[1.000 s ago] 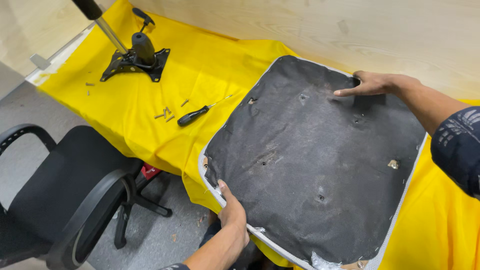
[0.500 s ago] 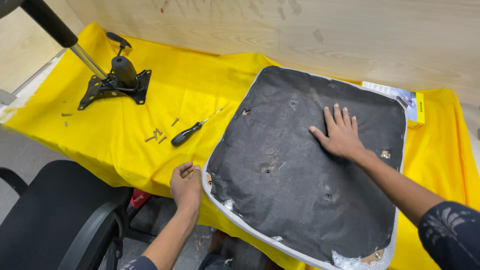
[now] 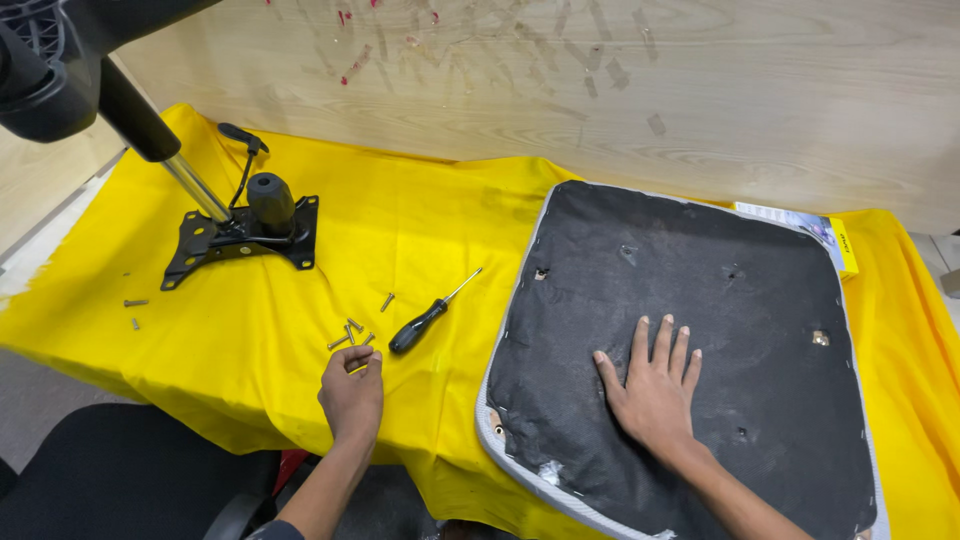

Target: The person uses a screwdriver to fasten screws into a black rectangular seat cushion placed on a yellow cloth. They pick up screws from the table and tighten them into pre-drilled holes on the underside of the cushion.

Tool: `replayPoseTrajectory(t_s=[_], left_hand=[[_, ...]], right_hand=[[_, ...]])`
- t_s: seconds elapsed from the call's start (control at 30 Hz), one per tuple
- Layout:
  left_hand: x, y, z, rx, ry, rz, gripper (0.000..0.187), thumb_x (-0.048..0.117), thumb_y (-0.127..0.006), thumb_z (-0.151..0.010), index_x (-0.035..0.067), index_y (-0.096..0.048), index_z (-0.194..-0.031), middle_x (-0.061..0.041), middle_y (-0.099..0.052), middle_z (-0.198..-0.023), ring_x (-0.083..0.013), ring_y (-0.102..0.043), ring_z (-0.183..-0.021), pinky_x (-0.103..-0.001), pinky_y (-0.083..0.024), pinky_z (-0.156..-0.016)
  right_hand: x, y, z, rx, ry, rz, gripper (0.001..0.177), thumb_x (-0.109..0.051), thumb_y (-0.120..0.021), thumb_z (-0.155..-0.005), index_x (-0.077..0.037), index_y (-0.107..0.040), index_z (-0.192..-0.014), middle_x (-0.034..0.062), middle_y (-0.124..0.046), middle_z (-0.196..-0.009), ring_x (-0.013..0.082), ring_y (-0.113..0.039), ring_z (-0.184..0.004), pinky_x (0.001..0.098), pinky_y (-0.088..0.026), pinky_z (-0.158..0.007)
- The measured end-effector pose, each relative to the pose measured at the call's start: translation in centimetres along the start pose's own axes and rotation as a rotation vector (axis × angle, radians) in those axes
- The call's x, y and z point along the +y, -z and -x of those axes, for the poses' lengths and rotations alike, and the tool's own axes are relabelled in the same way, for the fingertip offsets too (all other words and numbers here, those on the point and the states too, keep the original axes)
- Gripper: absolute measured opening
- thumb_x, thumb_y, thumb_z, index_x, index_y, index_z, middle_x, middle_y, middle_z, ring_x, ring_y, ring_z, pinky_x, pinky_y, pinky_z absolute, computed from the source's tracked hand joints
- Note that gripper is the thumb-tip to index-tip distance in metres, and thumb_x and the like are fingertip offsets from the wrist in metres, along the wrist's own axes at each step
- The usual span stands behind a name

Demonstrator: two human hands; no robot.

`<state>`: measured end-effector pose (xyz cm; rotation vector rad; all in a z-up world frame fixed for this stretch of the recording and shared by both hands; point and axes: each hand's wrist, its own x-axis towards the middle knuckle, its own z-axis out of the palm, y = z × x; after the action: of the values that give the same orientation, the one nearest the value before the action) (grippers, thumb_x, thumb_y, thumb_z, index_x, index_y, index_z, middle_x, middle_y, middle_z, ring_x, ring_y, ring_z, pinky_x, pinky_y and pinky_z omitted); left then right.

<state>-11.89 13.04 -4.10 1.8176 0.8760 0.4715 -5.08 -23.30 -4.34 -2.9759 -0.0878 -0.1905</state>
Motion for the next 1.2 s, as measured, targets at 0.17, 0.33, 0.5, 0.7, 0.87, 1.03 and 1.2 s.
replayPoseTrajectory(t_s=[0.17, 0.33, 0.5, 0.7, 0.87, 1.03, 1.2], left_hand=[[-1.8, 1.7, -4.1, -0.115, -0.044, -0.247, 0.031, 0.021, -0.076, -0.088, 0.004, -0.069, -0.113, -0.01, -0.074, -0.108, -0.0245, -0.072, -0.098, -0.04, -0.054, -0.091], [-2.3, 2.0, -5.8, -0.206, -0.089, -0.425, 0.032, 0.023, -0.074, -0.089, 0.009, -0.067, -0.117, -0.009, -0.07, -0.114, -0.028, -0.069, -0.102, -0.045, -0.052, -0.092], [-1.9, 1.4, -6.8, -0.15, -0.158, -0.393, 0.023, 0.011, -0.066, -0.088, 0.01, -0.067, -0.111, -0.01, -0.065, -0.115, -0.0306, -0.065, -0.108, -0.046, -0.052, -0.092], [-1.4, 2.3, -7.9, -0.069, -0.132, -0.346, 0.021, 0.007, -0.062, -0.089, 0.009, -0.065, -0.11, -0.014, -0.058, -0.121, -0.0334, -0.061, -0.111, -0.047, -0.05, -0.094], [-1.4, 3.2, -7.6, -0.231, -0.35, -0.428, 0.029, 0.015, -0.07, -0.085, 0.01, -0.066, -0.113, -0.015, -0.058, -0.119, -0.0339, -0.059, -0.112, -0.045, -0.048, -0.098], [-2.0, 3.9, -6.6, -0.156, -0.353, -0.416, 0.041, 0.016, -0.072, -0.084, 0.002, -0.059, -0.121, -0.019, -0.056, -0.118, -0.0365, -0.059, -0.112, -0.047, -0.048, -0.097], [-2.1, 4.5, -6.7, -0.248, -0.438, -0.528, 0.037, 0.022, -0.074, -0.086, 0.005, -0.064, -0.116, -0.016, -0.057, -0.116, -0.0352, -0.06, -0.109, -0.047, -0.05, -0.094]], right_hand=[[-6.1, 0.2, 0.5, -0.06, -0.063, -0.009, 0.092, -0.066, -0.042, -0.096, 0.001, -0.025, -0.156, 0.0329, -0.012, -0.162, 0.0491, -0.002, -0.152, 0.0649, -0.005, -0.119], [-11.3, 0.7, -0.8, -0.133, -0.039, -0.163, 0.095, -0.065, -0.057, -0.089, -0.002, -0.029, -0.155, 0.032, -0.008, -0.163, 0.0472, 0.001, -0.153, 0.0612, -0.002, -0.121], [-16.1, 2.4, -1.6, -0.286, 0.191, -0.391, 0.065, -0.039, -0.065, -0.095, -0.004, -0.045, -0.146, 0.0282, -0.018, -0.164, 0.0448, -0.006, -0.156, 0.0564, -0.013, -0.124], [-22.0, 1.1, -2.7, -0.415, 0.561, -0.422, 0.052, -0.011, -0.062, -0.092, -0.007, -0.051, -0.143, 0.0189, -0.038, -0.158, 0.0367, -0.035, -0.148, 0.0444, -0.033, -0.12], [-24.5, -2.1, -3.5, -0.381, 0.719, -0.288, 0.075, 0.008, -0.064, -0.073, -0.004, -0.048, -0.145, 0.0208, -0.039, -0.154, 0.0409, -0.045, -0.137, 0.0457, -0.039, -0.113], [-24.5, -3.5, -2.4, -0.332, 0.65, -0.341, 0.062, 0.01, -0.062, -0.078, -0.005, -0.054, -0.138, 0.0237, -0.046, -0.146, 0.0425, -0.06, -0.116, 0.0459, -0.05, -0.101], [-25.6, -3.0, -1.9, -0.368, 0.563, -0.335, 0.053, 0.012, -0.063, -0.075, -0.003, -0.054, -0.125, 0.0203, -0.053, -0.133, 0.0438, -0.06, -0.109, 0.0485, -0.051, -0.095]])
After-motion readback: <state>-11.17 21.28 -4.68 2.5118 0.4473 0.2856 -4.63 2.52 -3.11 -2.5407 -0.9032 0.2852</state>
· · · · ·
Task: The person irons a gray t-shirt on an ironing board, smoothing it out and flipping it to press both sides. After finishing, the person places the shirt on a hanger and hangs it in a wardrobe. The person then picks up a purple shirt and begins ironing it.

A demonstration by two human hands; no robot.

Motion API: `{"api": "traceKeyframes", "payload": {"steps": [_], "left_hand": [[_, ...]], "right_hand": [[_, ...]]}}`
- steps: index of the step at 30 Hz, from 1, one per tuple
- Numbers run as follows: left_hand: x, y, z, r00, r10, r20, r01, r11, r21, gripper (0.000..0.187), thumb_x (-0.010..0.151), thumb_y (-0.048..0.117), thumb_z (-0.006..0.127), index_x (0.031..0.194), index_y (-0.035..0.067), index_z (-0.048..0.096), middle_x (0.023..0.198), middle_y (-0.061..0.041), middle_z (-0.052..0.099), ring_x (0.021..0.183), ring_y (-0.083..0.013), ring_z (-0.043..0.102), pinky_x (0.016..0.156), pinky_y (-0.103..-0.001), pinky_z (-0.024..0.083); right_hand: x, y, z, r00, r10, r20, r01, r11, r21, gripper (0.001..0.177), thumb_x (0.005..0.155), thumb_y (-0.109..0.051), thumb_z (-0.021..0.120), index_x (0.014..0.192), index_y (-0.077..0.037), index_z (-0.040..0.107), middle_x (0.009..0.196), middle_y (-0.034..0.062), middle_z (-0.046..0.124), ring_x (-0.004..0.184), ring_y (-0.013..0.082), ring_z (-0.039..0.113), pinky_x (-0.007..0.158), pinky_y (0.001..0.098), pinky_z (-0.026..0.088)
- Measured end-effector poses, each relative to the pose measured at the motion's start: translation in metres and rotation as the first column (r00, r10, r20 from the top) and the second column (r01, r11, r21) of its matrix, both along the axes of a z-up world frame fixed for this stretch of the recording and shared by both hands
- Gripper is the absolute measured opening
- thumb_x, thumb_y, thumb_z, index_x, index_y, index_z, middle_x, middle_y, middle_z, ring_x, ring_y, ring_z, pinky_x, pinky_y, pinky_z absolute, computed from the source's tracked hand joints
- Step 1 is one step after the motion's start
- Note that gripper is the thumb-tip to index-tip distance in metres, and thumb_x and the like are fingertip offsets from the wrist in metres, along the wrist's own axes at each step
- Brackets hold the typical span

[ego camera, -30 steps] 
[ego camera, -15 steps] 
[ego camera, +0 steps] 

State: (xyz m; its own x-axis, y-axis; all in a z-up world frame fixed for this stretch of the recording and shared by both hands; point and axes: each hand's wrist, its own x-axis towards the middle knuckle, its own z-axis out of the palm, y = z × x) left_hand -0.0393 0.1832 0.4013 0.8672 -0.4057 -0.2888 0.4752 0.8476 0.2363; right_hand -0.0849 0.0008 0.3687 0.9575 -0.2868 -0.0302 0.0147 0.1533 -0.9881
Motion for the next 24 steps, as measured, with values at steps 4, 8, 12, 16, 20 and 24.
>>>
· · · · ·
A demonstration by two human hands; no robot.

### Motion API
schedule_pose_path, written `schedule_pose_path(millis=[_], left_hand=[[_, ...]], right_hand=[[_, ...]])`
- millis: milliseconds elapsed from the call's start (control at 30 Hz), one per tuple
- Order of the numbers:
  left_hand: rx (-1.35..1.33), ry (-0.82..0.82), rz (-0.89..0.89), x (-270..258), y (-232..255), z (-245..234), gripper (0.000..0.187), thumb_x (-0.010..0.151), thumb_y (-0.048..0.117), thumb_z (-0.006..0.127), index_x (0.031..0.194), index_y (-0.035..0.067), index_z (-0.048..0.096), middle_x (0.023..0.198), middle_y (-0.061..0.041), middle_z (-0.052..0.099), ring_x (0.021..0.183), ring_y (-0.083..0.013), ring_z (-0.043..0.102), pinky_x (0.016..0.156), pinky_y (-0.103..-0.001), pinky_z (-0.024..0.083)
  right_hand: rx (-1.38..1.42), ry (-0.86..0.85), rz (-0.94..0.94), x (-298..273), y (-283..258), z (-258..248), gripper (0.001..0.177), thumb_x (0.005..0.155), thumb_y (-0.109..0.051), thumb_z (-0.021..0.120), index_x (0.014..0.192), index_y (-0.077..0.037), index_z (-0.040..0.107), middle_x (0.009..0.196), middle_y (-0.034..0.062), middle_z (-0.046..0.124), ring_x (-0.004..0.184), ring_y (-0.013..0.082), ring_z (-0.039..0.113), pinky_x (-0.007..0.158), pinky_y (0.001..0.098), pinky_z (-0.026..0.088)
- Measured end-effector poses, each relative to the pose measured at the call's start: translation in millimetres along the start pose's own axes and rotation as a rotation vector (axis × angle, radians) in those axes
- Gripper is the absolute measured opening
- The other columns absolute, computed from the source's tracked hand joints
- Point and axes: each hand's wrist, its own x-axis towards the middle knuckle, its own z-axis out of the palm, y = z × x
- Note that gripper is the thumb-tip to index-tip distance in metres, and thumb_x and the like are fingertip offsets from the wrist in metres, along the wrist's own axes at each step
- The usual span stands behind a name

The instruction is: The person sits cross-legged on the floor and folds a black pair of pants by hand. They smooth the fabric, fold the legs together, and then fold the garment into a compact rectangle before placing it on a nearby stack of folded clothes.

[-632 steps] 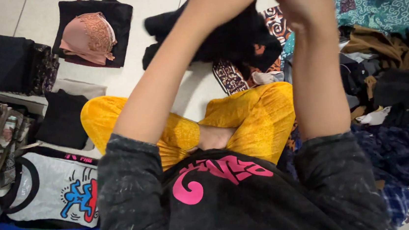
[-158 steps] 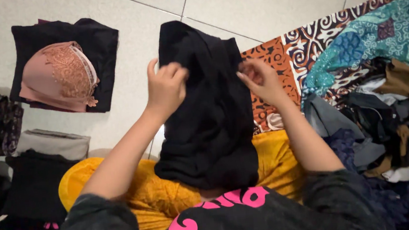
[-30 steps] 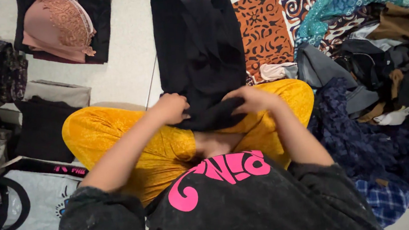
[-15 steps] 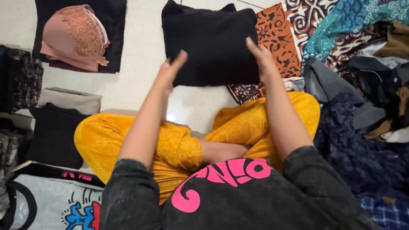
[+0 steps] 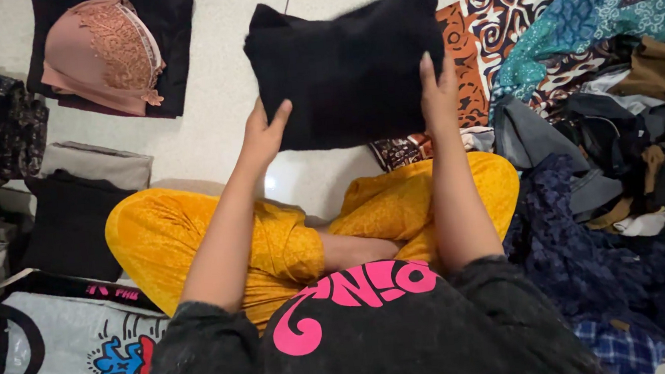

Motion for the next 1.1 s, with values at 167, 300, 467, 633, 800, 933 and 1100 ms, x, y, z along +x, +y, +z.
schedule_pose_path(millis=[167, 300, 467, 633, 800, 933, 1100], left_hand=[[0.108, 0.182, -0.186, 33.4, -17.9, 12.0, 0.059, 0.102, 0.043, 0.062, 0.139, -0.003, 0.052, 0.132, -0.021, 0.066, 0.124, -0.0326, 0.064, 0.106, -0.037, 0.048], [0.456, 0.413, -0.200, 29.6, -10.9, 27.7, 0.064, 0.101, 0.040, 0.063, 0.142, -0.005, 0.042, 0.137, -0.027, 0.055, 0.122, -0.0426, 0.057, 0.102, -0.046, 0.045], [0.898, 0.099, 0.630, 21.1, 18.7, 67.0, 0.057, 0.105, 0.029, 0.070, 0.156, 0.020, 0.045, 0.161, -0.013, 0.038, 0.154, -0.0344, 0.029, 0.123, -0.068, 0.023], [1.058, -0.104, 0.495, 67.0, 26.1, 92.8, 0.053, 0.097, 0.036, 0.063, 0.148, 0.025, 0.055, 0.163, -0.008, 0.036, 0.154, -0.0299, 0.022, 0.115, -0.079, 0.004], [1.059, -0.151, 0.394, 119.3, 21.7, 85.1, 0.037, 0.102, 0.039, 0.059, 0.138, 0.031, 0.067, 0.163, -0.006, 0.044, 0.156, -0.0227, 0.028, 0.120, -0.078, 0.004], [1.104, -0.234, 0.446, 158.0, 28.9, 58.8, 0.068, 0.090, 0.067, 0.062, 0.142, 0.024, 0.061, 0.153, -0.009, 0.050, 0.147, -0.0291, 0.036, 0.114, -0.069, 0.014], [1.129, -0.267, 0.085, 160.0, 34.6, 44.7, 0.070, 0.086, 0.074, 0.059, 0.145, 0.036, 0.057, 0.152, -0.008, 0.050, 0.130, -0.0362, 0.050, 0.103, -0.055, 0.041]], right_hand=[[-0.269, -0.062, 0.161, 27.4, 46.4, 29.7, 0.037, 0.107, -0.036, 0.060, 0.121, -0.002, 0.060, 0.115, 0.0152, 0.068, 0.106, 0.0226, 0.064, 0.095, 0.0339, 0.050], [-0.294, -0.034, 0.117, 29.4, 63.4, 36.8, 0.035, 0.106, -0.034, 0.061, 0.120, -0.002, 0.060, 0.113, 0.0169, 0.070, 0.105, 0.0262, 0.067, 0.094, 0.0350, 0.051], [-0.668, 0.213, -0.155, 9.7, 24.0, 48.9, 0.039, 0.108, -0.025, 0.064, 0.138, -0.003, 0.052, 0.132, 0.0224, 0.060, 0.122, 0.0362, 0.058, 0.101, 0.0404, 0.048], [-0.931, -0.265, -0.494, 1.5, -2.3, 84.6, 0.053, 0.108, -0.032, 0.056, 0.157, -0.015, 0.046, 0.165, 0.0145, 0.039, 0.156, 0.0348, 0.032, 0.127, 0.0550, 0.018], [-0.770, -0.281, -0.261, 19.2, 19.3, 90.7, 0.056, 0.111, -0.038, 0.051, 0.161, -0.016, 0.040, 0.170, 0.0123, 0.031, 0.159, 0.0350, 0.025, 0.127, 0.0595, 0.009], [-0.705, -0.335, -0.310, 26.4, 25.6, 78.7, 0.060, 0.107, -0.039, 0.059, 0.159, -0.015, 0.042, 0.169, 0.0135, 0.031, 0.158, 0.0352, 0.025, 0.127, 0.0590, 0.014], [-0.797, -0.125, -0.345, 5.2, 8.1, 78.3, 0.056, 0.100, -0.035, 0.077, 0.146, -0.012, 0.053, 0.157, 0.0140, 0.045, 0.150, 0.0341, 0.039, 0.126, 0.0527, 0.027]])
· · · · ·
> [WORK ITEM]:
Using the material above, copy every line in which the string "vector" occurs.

> [YOUR RESPONSE]:
- The measured end-effector pose, each relative to the pose measured at the call's start: translation in centimetres along the start pose's own axes and rotation as a rotation vector (axis × angle, radians) in those axes
`<state>`: measured end-effector pose (xyz cm; rotation vector rad; all in a z-up world frame fixed for this stretch of the recording and shared by both hands; point and axes: each hand's wrist, its own x-axis towards the middle knuckle, its own z-axis out of the palm, y = z × x; after the action: of the values that give the same orientation, the one nearest the value before the action) (grippers, thumb_x, thumb_y, thumb_z, index_x, index_y, index_z, middle_x, middle_y, middle_z, ring_x, ring_y, ring_z, pinky_x, pinky_y and pinky_z omitted); left then right.
- Measured end-effector poses, each relative to the pose measured at the call's start: translation in millimetres along the start pose's own axes and rotation as a rotation vector (axis × angle, radians) in those axes

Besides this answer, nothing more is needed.